Bei dem Abfahrts-Crash zog sich Vonn eine komplexe Tibiafraktur zu, bei der ihr Schienbein mehrfach gebrochen wurde. Insgesamt musste sie fünfmal operiert werden. "Mein Bein war gebrochen und verdreht, ich konnte die Ski nicht ausziehen. Ich konnte mich nicht bewegen und habe um Hilfe geschrien", erinnert sich die Skirennläuferin. Besonders traumatisch sei für sie die Situation im Krankenhaus gewesen, als die Schmerzmittel plötzlich nicht mehr wirkten: "Ich habe geschrien: Holt mich hier raus! Der Schmerz hörte einfach nicht auf das hat sich in mein Gehirn eingebrannt."
Auch ihr behandelnder Arzt Tom Hackett beschreibt die dramatische Lage: Trotz hoher Dosen an starken Schmerzmitteln habe Vonn kaum darauf reagiert. Der Grund war ein sogenanntes Kompartmentsyndrom ein gefährlicher Zustand, bei dem der Druck im Gewebe so stark ansteigt, dass Nerven und Blutgefäße geschädigt werden. "Es bestand akute Gefahr, dass sie ihr Bein verliert", so Hackett. Erst durch weitere Operationen konnte das verhindert werden.

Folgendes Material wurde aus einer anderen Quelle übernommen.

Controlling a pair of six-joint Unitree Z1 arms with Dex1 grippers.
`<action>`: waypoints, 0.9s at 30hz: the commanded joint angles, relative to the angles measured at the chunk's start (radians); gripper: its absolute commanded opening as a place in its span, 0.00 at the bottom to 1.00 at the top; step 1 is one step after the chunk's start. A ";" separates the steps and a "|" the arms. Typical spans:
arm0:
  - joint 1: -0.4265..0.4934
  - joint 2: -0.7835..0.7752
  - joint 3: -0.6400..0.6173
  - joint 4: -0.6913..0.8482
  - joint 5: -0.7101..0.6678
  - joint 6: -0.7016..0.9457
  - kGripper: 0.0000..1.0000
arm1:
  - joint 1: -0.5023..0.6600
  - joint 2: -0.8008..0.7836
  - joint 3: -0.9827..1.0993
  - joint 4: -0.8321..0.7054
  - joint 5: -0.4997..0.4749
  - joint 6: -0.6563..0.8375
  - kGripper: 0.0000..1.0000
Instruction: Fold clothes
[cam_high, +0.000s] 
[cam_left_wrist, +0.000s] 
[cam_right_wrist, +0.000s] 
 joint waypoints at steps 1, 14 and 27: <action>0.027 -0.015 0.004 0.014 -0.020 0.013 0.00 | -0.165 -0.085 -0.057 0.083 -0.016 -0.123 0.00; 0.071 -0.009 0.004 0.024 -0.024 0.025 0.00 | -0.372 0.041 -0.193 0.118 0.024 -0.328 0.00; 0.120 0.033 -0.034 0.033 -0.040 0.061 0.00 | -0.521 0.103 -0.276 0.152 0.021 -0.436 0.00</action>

Noch immer trägt Vonn bei Terminen Wundverbände. Ob sie noch einmal in den Weltcup zurückkehren wird, lässt sie offen: "Ich will mir keine Türen schließen. Man weiß nie, was passiert. Vielleicht habe ich in ein paar Jahren Kinder oder ich fahre wieder Rennen. Alles ist möglich."